Ülkemizde 80 sonrası protesto kültürünün kaybedildiğini düşünenlerdenim. Protesto demokratik toplumlarda doğru yapıldığı takdirde olaylara bire bir olarak katılmamızı ve etki etmemizi sağlar. Mesela geçtiğimiz hafta Fenerbahçe-Siena maçı vardı. Hakemler seyircinin de azlığından faydalanarak Fenerbahçe'yi ezdiler. Tribünlerde çok az sayıda bir taraftar topluğu vardı. Ancak bu kişiler gerçek basketbol seyircisiydi. Bir hakemin Fenerbahçe aleyhine verdiği bir karar üzerine hakemlerin 3'ünü de alkışlamaya başladılar. Bunun üzerine hakemler şaşırmaya başladı ve son bir dakikada Fenerbahçe lehine 2 anlamsız karar verdiler. Bu kararlarda alkışlar daha da arttı ve bu müthiş protesto sonuçlandı. O 3 hakemin bir daha bir takımın aleyhine o kadar bariz bir şekilde düdük çalacaklarını hiç sanmıyorum.

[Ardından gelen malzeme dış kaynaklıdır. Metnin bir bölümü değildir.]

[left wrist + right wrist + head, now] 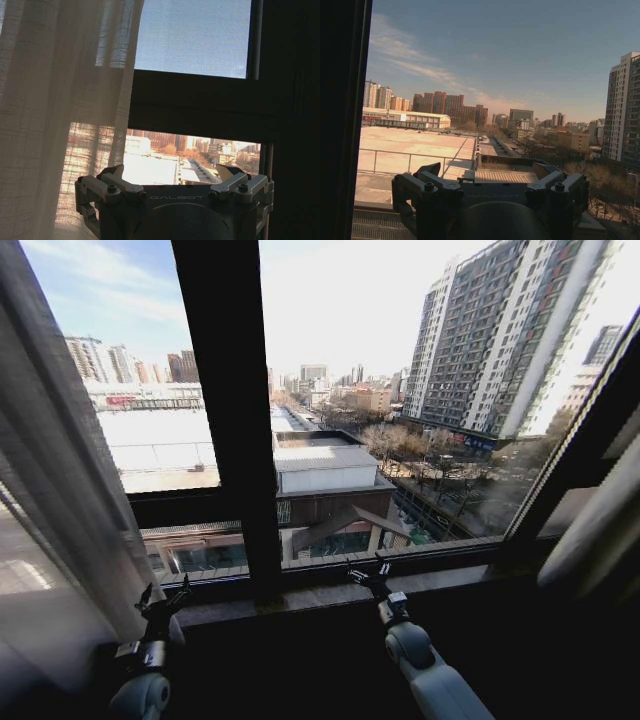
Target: Open the curtains by pulling them apart, changing their state from closed to fully open.
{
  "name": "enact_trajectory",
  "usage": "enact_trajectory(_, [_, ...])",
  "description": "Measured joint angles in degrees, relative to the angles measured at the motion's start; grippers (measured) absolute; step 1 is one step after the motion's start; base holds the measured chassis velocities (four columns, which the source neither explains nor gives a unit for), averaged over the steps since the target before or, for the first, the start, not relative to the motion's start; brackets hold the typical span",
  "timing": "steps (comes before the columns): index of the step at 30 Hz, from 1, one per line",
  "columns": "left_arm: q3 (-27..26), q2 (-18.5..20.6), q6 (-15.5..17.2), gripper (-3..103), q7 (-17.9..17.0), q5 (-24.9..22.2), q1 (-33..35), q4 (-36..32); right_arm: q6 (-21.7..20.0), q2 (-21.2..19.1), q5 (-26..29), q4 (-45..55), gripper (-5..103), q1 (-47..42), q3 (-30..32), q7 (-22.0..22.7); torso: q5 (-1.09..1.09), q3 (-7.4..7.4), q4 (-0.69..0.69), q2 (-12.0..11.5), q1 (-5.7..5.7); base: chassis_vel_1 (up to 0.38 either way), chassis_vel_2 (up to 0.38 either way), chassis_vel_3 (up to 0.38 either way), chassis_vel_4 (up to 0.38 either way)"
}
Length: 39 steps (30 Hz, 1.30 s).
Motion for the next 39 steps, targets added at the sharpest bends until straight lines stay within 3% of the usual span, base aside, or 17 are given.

Bir de tersini düşünün o hakemlere şişe fırlatılsaydı o protesto o kadar etkili olur muydu? Alkışlanan hakemlerin utandığını ve bu protestonun son derece etkili olduğunu düşünüyorum.
Bir de Fenerbahçe'nin Mesut Yılmaz'ı protestosu vardı ki bunu hiçbir Fenerbahçeli unutmaz. Fenerbahçe için bir stat tapusuna da mal olsa o protestonun anlamı çok farklıdır. Ve son derece demokratik bir protestodur. Fenerbahçeli olduğum için hep Fenerbahçe'den örnek veriyorum ancak aklıma gelen harika protestolardan bir tanesi de 35 hafta sonra Fenerbahçe'ye verilen ilk penaltı sonrası Fenerbahçe taraftarının bu penaltıyı protesto etmesi ve yuhalaması da olması gereken ve yerine ulaşan bir tepkiydi.
Taraftar forumlarına sıkça giriyorum. Herkes medyadan şikayetçi. Ancak bir çoğu şikayetlerini spor yazalarına küfür ederek gösteriyor. Tıpkı tribünler gibi mail box'lar da küfürlerle doluyor. Bu tarz protestonun yukarıda bahsettiğim hakeme şişe atmaktan hiç bir farkı yok.
Öncelikle şunu söyleyeyim. İstanbul İletişim Fakültesi'nde okurken Gazetecilik bölüm derslerimize giren Prof. Nurdoğan Rigel'in bu protesto konusunda bize önerisi şuydu: Diyelim ki x yazarın yazılarını hiç beğenmeyen bir grupsunuz. Bu x yazara edeceğiniz hakaret size hiç bir fayda sağlamaz. Yapacağınız şey o gazetenin genel yayın yönetmenine protesto mailleri atmanızdır. ( O dönem mail pek yaygın değildi. Fax demişti hocamız) Ancak atacağınız bu protesto mailleri tek metinden çıkarsa yine etkisini yitirir. Aynı metinin binlerce ayrı kişi tarafından yollanması hiçbir etki yaratmaz. Organize olduğu için iyi niyetli olarak görülmez. Ancak bireysel olarak yazılmış metinler çok daha etkilidir. Hele ki binlerce kişi tarafından yollanmış mailler o genel yayın yönetmenini o yazar hakkında ciddi ciddi düşündürür.
Bu konuda benim önerim ise şu. Eğer organize değil de kişisel protesto yapıyorsanız mutlaka düzgün cümleler kurmaya özen gösterin. Spor medyasında her ne kadar bir çok fanatik yazar varsa da Ercan Güven gibi, Atilla Gökçe gibi, Faik Gürses gibi, Hıncal Uluç gibi eski tarz gazeteciliği bilen isimler okurlardan gelen mailleri ciddiyetle okurlar ve mümkün mertebe yanıtlamaya çalışırlar. Protestonuzun boşa gittiğini düşünmeyin.
Spor medyasının düzelmesi için, daha tarafsız, daha objektif olabilmesi için mutlaka protesto edelim ve bunu küfürle değil eleştiri ile ve düzgün cümlelerle yapalım. Benim nacizane önerimdir.